I recently went to the doctor's to start the year off right and make sure everything is in tip top shape. Taking care of yourself is a great feeling. I figure if I make it a habit now to stay on top of all dental, eye, and physical exams that it will possibly spare me a lot of complicatons as I age.

I was a little uncomfortable during my physical because my usual doctor no longer works there so now I have to get used to a completely new one. I liked Dr. Arnold a lot because no matter how backed up with appointments she was you could never tell. She was always sweet and seemed sincerely concerned with everything, not just my health but also my school work and personal life. While she would check my blood pressure and heart rate we'd discuss the books we were reading and current events. We'd even continue chatting like two long time girlfriends while she checked my southern region. This new doctor is aight . There's just something awkard about her. Since she just started I'll chalk up her jitters to being new.

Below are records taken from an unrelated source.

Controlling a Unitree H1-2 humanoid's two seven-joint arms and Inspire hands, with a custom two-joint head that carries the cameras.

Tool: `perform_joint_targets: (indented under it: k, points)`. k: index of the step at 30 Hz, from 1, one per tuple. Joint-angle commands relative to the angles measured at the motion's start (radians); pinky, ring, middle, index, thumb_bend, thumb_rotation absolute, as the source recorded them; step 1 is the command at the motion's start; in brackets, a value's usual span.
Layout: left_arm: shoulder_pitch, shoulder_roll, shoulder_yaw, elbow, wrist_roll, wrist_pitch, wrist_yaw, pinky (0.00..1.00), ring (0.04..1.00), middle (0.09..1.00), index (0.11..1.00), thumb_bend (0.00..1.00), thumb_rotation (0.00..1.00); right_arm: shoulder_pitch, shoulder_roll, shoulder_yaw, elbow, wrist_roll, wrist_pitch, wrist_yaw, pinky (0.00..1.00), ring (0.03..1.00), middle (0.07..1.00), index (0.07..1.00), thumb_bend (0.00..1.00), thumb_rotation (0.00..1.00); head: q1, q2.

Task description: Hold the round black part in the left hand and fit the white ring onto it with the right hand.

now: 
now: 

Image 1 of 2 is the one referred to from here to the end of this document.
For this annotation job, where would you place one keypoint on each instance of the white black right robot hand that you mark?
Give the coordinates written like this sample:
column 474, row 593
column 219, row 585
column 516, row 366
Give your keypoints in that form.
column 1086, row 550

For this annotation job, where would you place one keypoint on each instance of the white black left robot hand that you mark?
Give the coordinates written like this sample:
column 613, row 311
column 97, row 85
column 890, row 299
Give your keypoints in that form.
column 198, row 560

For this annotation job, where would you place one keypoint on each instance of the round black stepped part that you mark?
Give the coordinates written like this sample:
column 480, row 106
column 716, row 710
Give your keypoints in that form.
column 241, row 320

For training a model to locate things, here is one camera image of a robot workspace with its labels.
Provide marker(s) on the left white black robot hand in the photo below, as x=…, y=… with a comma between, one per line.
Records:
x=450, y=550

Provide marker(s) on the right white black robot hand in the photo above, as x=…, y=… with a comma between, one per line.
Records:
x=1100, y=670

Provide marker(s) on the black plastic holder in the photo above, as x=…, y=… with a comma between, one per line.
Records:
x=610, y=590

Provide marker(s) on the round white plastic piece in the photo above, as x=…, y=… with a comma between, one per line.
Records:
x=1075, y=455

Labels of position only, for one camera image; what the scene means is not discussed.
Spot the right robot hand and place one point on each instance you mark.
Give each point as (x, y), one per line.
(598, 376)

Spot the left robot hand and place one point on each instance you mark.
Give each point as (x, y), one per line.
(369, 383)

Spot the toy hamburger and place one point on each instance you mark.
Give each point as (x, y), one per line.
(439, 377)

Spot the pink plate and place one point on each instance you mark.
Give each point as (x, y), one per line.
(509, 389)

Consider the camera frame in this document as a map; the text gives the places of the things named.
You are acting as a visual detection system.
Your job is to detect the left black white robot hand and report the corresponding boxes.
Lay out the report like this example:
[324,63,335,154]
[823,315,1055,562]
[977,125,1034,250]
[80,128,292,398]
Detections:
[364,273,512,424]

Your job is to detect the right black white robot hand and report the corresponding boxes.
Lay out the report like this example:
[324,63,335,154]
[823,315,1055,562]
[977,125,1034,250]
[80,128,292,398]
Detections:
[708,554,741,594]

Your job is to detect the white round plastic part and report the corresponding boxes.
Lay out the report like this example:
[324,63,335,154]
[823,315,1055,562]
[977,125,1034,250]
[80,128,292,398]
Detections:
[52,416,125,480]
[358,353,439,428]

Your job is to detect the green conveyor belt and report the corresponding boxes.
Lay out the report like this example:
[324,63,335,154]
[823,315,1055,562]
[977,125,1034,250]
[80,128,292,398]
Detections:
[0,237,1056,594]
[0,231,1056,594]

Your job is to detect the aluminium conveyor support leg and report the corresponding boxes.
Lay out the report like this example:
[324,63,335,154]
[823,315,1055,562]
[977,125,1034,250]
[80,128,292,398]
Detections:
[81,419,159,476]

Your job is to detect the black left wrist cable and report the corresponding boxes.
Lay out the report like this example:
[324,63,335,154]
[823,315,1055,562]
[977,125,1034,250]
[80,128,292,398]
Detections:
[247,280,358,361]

At the end of my appointment I had some blood work done and started chit chatting with the nurse in the lab. She was a middle aged black woman who seemed to be feeling the weight of her long day. I noticed that as when she stuck my arm with the needle that her touch was that gentle. Sitting there my mind began to wonder how she probably was when she first started. Most likely she started out wanting to be a nurse due to the genuine desire to help others and she probably handled her first patient with great care as if they were fragile. I guess after a long day and years of performing the same ol' job that everyone's arm looks the same. After awhile it's all a mindless routine done to pays the bills. Though my arm was sore I felt a little sad for her. Call me a dreamer, optimisitic, or just blame young and dumb but I want the career I end up with to fufill me. I want my work to be satisfying and to be secure enough that if I tire of one job that other options are still available.